In Wales we have a model to which both healthcare professionals and voters more generally in England may look when the time comes to rebuild NHS UK. Regardless of what historians may say, history is made by the common people, and shaped by whatever big ideas they come to embrace, and take into their everyday lives. Writing in 1867, soon after Disraeli’s extension of the franchise, William Bagehot wrote frankly and perceptively about how impending democracy would have to be managed by rulers, if they had to depend on election:
“As yet, the few rule by their hold, not over the reason of the multitude, but over their imagination and habits; over their fancies as to distant things they do not know at all, over their customs as to near things which they know very well” (The English Constitution, 1867).
As a practical expression of social solidarity, as a gift economy entirely different from the rest of the dog-eat-dog world in which we still live, Bevan’s NHS rapidly became incorporated into the imagination and habits of the multitude. It became a central part of their customs as to “near things” they knew very well. They have come to take it for granted that in the UK, people faced with catastrophic illness are not simultaneously faced with catastrophic costs.
In contrast, in the USA, citadel of market-based healthcare, nearly two-thirds of bankruptcies in 2007 arose from illness and medical bills, a rise of 50 per cent over the figure in 2001. And this was despite more than three-quarters of those people being medically insured.
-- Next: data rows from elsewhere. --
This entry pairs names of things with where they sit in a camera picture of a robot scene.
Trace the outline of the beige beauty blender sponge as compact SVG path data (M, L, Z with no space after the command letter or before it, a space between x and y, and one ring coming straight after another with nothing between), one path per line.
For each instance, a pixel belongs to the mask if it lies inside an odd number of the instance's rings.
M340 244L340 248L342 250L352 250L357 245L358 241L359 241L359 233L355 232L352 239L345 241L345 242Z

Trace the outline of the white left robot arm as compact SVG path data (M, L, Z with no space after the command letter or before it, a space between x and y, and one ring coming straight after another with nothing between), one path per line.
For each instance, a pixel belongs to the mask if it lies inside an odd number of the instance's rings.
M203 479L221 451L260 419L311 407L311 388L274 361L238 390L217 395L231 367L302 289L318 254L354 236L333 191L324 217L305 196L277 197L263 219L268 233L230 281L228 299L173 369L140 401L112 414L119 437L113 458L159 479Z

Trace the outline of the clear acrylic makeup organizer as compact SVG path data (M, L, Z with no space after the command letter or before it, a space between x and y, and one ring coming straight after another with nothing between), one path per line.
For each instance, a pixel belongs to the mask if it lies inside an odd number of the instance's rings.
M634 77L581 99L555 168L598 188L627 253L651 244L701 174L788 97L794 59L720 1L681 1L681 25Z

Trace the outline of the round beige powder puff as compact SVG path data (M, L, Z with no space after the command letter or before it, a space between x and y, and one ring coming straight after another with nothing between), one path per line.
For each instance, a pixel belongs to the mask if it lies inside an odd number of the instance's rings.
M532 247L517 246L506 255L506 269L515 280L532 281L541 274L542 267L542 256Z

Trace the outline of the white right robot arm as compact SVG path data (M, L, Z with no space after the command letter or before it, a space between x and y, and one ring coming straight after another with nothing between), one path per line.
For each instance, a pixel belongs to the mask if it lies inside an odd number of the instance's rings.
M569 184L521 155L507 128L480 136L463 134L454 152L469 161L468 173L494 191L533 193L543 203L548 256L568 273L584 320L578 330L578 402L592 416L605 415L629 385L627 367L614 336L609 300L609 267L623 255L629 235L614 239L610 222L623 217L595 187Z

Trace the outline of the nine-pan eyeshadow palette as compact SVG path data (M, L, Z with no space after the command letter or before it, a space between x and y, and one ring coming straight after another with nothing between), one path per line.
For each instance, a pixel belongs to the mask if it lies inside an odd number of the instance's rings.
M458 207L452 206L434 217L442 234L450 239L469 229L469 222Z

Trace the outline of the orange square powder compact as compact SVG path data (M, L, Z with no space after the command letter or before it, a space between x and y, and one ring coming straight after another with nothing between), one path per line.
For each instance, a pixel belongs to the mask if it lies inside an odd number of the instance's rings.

Americans have no common experience of shared burdens and shared risk, so it is not yet within their common imagination and habits.
In UK however, we have experienced a higher civilisation in that respect. Assisted by a news media largely outside common experience, most people may not notice their loss until NHS England is well on the way to extinction. Meanwhile, in Wales we have a stronghold, from which a successful counter-attack can eventually emerge.
Success will depend on confidence in ourselves, and in our own experience. Polarisation of wealth and power has become too great for all but a very few professional politicians to resist. Those few rely not on their own fragile integrity, but on the common sense and experience of their voters. Their gut understanding of social solidarity is ultimately all that we have to defend us from the technologised barbarism of a state stripped of all conscience, where everything and everyone is for sale, and all of us are valued only from what we can consume, not from what we produce.
Voters have never been asked whether they wanted any of these NHS ‘reforms’. Bevan had confidence in the good sense of most ordinary people, most of the time: Above those ordinary people with shared common experience, Bevan learned to trust no one. Remembering that lesson, I think Wales must find some way to get into these international trade talks in June, and discover what the ‘experts’ are up to.